I've invented a paradox, or at least I think I have. Here is how it goes:
On an infinite line, a point is placed at random. You start at point 0 on the line, and your job is to find the point, but you can only recognize that you have found it by standing on it. You can only move left or right along the line.
Logically, you would want to go the greatest distance possible in either direction before turning around, as that would prevent backtracking the best. But you do intend to eventually find the point given infinite time, which would be impossible if you only go in one direction for infinity- turning around is a necessity. So you have guaranteed inefficiency, that is, you want to go as far as you possibly can before turning around but you can not go as far as you can, as that would strip you of the assurance of finding the point, cutting the odds down to 50%.
So the question is: have I really invented this paradox. More specifically, is this a paradox and has it been thought of before?
Let's consider the discrete version, because it is less complicated.
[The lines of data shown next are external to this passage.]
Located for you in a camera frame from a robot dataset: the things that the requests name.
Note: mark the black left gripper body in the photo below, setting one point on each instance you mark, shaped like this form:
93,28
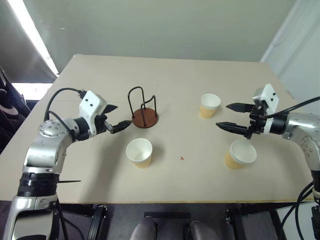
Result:
101,123

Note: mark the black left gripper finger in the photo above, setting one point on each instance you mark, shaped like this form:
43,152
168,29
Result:
110,108
121,125

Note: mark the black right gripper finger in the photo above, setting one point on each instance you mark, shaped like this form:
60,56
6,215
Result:
241,107
232,127

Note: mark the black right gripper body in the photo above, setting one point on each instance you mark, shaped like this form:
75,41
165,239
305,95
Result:
257,123

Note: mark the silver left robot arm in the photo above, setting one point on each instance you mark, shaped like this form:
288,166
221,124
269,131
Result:
47,150

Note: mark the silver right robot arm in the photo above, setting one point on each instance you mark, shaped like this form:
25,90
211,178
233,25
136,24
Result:
300,127

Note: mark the yellow paper cup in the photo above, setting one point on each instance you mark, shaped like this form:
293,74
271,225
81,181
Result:
240,153
140,155
207,111

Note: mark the black zip tie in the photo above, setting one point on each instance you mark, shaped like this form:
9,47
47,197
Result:
71,181

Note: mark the black object with white mark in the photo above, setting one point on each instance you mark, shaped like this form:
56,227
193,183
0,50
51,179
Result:
10,117

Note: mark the dark grey rounded shape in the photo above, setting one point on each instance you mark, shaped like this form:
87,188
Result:
145,228
200,231

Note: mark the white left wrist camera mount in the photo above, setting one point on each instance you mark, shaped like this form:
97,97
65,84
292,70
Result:
91,105

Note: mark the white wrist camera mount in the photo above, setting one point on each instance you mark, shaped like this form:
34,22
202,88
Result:
268,97
91,105

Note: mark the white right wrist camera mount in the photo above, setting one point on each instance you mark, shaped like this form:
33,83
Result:
268,97

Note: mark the black metal table frame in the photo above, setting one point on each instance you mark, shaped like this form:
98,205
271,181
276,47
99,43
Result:
232,220

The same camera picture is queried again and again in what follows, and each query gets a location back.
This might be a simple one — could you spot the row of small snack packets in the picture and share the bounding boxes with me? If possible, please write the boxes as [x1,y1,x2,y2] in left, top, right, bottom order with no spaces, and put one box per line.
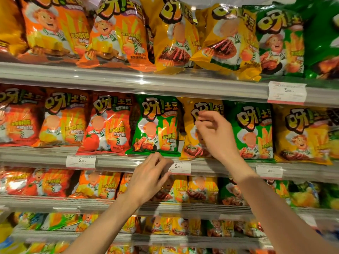
[0,167,339,210]
[13,211,265,238]

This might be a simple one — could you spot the person's left hand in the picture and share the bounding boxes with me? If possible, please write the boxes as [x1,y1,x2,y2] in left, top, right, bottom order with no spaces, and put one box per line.
[124,152,174,207]

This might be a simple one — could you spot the person's right forearm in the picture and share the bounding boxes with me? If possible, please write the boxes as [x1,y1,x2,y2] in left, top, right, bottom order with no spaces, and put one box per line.
[233,153,339,254]

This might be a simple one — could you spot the large yellow snack packet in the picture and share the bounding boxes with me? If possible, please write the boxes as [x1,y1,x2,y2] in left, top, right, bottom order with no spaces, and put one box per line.
[190,3,263,82]
[139,0,200,74]
[0,0,28,57]

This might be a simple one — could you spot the person's right hand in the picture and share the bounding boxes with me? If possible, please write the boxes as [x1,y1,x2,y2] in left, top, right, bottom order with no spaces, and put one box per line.
[195,110,248,170]

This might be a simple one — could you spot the white price label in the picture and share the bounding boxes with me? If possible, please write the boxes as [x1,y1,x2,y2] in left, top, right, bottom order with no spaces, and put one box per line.
[66,155,96,170]
[256,165,283,180]
[267,81,307,105]
[168,161,192,175]

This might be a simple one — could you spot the large green snack packet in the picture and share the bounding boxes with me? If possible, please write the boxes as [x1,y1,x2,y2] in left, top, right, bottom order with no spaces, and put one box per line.
[242,4,305,77]
[302,0,339,80]

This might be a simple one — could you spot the person's left forearm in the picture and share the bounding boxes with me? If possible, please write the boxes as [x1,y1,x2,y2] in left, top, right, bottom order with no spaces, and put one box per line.
[62,194,145,254]

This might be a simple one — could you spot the large orange snack packet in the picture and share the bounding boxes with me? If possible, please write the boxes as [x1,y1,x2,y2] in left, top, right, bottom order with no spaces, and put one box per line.
[20,0,92,60]
[77,0,157,73]

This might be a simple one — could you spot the grey metal shelf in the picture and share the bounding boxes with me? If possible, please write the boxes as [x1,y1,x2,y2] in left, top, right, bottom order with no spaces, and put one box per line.
[0,147,339,183]
[0,195,339,220]
[0,62,339,107]
[11,229,273,249]

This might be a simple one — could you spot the red tomato snack packet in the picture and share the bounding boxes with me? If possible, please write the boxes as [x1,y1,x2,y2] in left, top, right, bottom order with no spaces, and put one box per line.
[77,93,135,156]

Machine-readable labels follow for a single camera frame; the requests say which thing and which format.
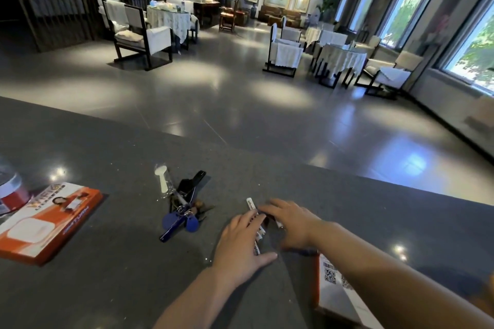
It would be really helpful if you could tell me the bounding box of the person's left hand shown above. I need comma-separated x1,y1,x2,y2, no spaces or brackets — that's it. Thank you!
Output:
211,209,278,290

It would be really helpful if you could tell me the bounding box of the person's right hand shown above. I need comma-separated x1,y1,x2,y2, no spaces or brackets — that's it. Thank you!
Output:
257,198,329,252

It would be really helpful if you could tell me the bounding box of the person's right forearm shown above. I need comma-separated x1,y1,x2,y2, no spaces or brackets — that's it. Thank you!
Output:
311,220,494,329

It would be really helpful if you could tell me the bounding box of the person's left forearm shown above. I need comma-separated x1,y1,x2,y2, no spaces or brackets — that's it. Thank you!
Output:
153,268,248,329

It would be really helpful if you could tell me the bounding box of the orange-edged white box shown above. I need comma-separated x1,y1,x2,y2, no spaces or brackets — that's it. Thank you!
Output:
314,253,386,329

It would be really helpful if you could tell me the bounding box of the bunch of keys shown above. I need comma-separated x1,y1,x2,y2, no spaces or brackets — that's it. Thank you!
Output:
170,190,216,225

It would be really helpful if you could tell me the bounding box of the black car key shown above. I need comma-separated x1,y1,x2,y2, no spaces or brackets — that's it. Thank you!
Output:
177,170,207,196

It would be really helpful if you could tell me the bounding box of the dark blue pen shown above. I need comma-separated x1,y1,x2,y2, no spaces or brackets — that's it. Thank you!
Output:
159,205,190,243

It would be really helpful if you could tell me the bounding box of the blue round key tag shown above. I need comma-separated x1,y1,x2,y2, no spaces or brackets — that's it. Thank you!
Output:
162,211,183,231

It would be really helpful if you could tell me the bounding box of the white plastic spoon in wrapper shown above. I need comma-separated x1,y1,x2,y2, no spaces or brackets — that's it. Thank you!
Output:
154,164,176,199

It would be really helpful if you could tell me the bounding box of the dark chair with draped cloth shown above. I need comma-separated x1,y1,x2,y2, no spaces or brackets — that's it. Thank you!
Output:
263,23,305,79

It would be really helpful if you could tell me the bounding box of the table with white tablecloth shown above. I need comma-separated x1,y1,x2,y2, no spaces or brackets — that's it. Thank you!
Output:
314,44,368,90
304,26,322,48

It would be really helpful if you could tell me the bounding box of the dark armchair with white cushions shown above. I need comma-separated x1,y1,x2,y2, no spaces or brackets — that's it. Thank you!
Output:
354,50,425,101
101,0,174,71

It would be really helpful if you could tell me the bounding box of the dark chair with white cover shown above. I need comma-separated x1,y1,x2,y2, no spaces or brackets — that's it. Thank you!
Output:
279,16,303,43
311,29,349,71
165,0,200,45

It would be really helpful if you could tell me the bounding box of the brown sofa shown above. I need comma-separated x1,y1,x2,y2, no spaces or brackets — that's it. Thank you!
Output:
257,5,303,29

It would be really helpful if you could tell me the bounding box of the brown wooden chair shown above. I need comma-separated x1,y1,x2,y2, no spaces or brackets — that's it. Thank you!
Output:
218,0,241,33

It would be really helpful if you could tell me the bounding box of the green potted plant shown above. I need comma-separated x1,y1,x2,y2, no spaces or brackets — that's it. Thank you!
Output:
316,0,340,24

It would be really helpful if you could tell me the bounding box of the round table with white cloth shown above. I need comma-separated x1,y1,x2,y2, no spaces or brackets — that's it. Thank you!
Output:
146,5,192,52

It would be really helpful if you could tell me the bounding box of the dark wooden table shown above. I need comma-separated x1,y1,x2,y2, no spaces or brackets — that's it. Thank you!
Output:
184,0,221,27

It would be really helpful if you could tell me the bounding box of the orange and white flat box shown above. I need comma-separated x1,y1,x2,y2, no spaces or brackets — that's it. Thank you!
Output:
0,182,104,266

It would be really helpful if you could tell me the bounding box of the white covered armchair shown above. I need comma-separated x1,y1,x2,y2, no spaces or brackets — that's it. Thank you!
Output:
93,0,130,32

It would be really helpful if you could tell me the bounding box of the red and white round container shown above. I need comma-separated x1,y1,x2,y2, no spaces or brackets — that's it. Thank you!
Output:
0,157,31,215

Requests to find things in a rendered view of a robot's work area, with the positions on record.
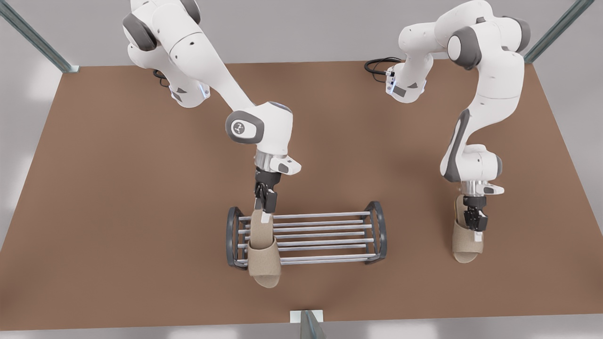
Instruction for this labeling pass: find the beige slipper shoe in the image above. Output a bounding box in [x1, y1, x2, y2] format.
[247, 209, 282, 289]
[452, 195, 484, 264]

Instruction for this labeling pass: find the dark metal shoe rack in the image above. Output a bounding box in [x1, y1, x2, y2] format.
[226, 201, 388, 269]

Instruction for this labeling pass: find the silver frame post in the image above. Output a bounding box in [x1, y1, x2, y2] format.
[523, 0, 595, 65]
[0, 0, 80, 74]
[289, 309, 326, 339]

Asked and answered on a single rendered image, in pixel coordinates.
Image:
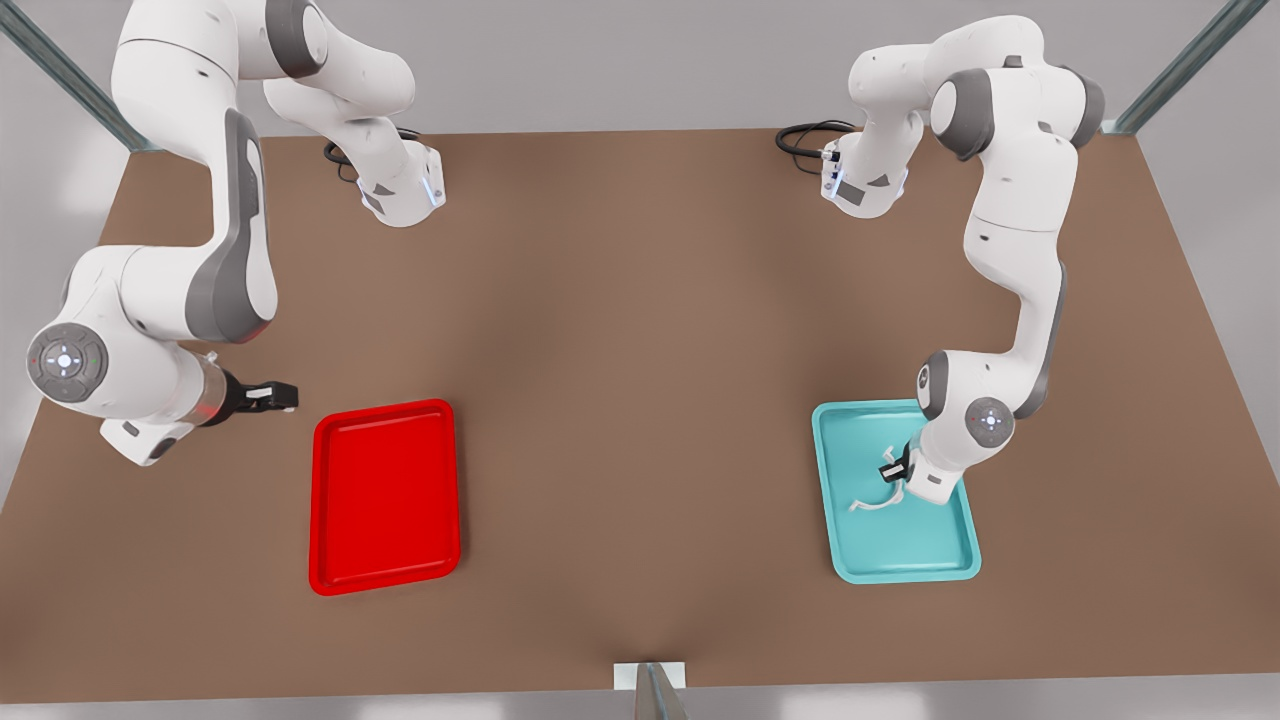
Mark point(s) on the white drainage pipe clamp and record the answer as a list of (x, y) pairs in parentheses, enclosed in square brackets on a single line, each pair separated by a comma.
[(876, 502)]

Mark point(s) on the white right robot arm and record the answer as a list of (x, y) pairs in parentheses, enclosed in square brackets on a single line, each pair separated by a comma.
[(180, 290)]

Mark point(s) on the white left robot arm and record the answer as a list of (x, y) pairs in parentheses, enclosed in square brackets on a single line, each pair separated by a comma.
[(1010, 200)]

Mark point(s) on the teal rectangular tray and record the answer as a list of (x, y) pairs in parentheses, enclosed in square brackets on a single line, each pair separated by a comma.
[(890, 520)]

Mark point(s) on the red rectangular tray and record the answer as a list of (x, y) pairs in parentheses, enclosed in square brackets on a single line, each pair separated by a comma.
[(385, 496)]

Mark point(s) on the silver frame post with foot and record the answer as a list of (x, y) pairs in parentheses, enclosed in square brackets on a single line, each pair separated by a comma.
[(655, 692)]
It is only a paradox if you consider the following two assumptions to be intuitively correct:
(1) The distribution of the point's placement is uniform over all of $\mathbb{Z}$.
(2) Given a strategy (e.g. "always move left" or "always move right",) if for every finite time interval, that strategy maximizes the chance of finding the point within that time interval, then that strategy maximizes the chance of finding the point eventually.
Assume without loss of generality that you start at the origin, and begin by moving one step to the right. If you haven't found the point at time $n$, all you know is that it is somewhere outside the bounded interval that you've explored. If the distribution were uniform, you'd conclude that it was equally likely to be to the left or to the right. You'd rather find it sooner than later, so for any given $N$ to maximize your chance of finding it before time $N$ the best strategy is to keep moving to the right. By (2) this strategy would maximize your chance of finding the point eventually, but it doesn't because it makes the chance equal to 1/2 whereas the "zig-zag" strategy makes the chance equal to 1.
Therefore at least one of (1) and (2) must fail. In the usual formulation of "chance" as probability, (2) holds but (1) fails. One could imagine some other formulation of "chance" that allows (1), but then (2) or some unstated assumption would have to fail. Whether this is a paradox depends on your intuition regarding (1) and (2) and the other unstated assumptions.
I'm sure that people have considered problems like this before (I have) but I'm not sure whether anyone has thought of them as paradoxes.